Mike Cowan September 05, 2012 at 07:58 PM
This plastic bag ban is seriously BS!!! I am totally against these plastic bag bans because I represent a bag manufacturer that has a SAFE biodegradable additive solution called D2W, which is added to the plastic when the bags are being manufactured, over a few months the bags biodegrade to a SAFE DUST, all it needs is OXYGEN! The other cities that have passed these bans are so foolish and have been brain washed by listening to environmentalists, that only show one-sided data and don’t offer any real solutions such as my biodegradable additive. The environmentalists are always complaining on the one-time use of these regular plastic bags, but if you took a poll, I guarantee that most people reuse these plastic bags in garbage baskets or to pick up dog poo. It blows my mind when government passes these type of laws during a POOR ECONOMY to hurt businesses. Unemployment is at an all-time high and this ban would only add to it. Also what about the thousands of dollars in sales tax that is generated from the plastic bag purchases by all of the large grocery stores, the city councilmen don’t even realize they are hurting their own budgets, they are nuts! If any type of law should be passed on these bags, make the grocery stores only buy plastic bags that are biodegradable, that solves the problem! More on D2W: http://www.degradable.net/products/d2w-plastics/ Food borne illness from the reusable non-woven bags: http://www.youtube.com/watch?v=Hv63IKnsj64&feature=youtu.be
Allison September 05, 2012 at 08:28 PM
Agree with an earlier post, Starbucks does not recycle at all! You should see how many plastic gallon milk containers they go through in a day! Not to mention cartons and to go cups??? How can you even consider a plastic bag ban with a straight face with all that plastic not being recycled by starbucks? Where is the conservation department on that issue? Makes it seem like some hidden agenda with the plastic bags. If it were out of concern for the environment the FIRST place you would look at would be Starbucks, come on people.

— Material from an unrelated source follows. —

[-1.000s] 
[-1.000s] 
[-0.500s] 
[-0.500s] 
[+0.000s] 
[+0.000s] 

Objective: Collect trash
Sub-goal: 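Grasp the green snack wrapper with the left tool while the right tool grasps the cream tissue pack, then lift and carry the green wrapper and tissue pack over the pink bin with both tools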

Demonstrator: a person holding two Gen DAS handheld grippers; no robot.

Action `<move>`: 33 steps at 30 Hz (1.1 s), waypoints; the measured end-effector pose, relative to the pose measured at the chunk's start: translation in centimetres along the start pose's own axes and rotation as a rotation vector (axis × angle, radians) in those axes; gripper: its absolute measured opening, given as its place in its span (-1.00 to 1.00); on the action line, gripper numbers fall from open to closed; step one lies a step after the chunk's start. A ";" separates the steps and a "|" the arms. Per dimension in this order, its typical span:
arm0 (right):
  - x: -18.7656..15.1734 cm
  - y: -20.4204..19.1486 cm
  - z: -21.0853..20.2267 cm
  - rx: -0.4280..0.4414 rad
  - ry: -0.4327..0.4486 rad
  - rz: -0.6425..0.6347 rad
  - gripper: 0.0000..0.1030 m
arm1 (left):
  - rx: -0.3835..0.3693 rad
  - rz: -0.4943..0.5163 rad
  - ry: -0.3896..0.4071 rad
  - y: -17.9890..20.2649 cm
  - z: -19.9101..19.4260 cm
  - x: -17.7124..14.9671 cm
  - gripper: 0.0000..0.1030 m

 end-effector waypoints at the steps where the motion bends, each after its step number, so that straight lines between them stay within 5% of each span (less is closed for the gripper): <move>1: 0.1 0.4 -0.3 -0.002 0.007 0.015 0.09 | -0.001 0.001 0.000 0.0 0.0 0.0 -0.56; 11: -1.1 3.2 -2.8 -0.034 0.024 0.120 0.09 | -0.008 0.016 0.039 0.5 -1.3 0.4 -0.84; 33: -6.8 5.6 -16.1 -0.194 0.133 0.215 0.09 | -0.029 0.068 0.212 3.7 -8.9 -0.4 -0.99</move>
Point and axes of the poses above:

susancatherine September 09, 2012 at 01:55 AM
“Humans have a tendency to fall prey to the illusion that their economy is at the very center of the universe, forgetting that the biosphere is what ultimately sustains all systems, both man-made and natural. In this sense, ‘environmental issues’ are not about saving the planet—it will always survive and evolve with new combinations of atom—but about the prosperous development of our own species.” —Carl Folke is the science director of the Stockholm Resilience Centre at Stockholm University.
Lorraine F September 09, 2012 at 09:39 AM
People who "have" always love to lecture the "have nots" about the illusion of stuff. I still haven't heard a convincing argument on why we should ban plastic bags before we even try recycling at our own recycling center.